RabbitmqClusterDown

RabbitmqClusterDown #

Less than 3 nodes running in RabbitMQ cluster

Alert Rule
alert: RabbitmqClusterDown
annotations:
  description: |-
    Less than 3 nodes running in RabbitMQ cluster
      VALUE = {{ $value }}
      LABELS = {{ $labels }}    
  runbook: https://srerun.github.io/prometheus-alerts/runbooks/kbudde-rabbitmq-exporter/rabbitmqclusterdown/
  summary: RabbitMQ cluster down (instance {{ $labels.instance }})
expr: sum(rabbitmq_running) < 3
for: 0m
labels:
  severity: critical

Here is a sample runbook for the RabbitmqClusterDown alert rule:

Meaning #

The RabbitmqClusterDown alert is triggered when less than 3 nodes are running in the RabbitMQ cluster, indicating that the cluster is down or not fully functional.
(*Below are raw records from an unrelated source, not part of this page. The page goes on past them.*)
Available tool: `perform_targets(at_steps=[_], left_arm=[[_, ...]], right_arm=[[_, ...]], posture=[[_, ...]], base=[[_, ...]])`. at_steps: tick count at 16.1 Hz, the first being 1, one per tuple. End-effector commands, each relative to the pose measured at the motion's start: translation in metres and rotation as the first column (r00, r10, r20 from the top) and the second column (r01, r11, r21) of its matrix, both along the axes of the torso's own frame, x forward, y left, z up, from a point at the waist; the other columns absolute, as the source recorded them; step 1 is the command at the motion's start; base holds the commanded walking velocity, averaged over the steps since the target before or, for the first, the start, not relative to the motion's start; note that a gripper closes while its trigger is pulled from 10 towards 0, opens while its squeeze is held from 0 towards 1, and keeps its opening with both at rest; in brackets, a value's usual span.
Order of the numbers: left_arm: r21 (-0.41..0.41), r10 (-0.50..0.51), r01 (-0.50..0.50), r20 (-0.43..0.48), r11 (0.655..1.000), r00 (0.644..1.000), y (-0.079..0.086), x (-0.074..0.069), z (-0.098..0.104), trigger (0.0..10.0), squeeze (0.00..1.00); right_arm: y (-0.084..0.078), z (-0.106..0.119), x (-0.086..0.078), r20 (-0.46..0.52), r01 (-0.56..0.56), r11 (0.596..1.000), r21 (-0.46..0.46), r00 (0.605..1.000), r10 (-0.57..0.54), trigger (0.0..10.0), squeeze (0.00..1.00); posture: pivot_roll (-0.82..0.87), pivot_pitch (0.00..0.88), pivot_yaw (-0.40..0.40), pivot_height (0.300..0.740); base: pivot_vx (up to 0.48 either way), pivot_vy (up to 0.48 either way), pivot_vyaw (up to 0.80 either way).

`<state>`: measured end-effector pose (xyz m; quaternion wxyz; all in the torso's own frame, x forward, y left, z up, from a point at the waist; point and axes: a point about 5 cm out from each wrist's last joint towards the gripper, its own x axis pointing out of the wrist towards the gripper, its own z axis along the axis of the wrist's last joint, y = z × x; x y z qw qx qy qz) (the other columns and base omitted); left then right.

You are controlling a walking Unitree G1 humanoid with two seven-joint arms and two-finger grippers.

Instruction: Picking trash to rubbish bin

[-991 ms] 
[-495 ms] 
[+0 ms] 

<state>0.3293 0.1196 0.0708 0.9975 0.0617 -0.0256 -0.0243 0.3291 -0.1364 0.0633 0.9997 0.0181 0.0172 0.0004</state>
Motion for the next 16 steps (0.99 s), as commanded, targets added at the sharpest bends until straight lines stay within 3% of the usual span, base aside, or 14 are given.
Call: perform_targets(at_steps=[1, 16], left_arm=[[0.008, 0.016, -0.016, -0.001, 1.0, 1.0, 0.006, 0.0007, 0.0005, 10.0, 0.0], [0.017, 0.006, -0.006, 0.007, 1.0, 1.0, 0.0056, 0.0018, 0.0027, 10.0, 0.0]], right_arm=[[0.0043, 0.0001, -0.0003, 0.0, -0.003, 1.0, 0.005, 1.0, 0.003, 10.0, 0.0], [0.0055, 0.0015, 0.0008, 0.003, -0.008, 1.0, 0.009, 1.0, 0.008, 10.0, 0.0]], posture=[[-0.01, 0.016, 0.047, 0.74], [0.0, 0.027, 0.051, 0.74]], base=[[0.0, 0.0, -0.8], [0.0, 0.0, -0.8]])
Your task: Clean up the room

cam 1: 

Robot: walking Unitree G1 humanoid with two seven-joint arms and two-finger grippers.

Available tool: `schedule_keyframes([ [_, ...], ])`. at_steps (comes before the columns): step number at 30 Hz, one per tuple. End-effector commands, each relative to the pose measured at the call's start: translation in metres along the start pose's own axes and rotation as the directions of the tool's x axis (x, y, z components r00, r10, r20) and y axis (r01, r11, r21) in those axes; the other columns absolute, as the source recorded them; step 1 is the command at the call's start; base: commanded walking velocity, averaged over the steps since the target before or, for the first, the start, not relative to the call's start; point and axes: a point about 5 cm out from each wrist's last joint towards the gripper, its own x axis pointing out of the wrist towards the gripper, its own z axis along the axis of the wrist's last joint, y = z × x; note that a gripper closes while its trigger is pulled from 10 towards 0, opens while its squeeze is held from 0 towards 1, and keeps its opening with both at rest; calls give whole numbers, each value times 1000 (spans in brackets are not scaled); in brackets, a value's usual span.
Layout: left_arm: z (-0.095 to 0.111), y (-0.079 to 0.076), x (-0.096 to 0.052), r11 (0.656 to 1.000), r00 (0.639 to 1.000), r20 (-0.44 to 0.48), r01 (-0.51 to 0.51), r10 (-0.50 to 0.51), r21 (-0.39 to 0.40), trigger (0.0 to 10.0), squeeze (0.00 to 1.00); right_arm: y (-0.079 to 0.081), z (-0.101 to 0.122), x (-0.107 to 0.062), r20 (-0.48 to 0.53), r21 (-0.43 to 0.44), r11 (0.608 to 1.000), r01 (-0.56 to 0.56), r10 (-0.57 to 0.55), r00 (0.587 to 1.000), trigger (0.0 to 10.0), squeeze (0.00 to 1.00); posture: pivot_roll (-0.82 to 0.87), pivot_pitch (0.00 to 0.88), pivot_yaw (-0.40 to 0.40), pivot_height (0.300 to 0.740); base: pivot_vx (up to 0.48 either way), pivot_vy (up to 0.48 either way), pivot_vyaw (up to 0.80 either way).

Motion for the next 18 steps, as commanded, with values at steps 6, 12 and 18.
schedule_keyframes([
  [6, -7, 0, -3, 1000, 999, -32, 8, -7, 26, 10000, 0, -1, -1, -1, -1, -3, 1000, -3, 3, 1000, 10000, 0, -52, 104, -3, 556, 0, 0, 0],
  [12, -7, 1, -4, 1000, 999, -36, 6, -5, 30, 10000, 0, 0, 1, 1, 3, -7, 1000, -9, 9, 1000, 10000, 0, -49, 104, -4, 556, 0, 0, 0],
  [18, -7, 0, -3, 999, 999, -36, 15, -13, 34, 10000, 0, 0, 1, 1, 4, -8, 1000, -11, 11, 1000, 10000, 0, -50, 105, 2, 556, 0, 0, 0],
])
This alert is critical as it can cause disruptions to message processing and potentially lead to data loss or inconsistencies.

Impact #

The impact of a RabbitMQ cluster being down can be significant, leading to:

  • Message loss or delay
  • Inconsistent data state
  • Disruptions to dependent applications and services
  • Potential data corruption or inconsistencies
  • Increased latency or timeouts

Diagnosis #

To diagnose the root cause of the RabbitMQ cluster being down, follow these steps:

  1. Check the RabbitMQ node status: Verify the status of each node in the cluster to identify which nodes are not running.
  2. Review system logs: Analyze system logs to identify any errors or issues that may be causing nodes to fail or not start.
  3. Check network connectivity: Verify that network connectivity between nodes is stable and healthy.
  4. Verify configuration: Check the RabbitMQ configuration to ensure it is correct and consistent across all nodes.
  5. Run RabbitMQ diagnostics: Run RabbitMQ built-in diagnostics to identify any issues with the cluster.

Mitigation #

To mitigate the RabbitMQ cluster being down, follow these steps:

  1. Restart failed nodes: Attempt to restart any failed nodes to bring them back online.
  2. Investigate and resolve root cause: Identify and resolve the root cause of the node failure to prevent recurrence.
  3. Check disk space and resources: Verify that nodes have sufficient disk space and resources to operate correctly.
  4. Implement automated restarts: Configure automated restarts for RabbitMQ nodes to minimize downtime.
  5. Consider failover scenarios: Evaluate failover scenarios to ensure that the cluster can recover from node failures.

Remember to update the runbook with specific instructions and procedures relevant to your environment and team.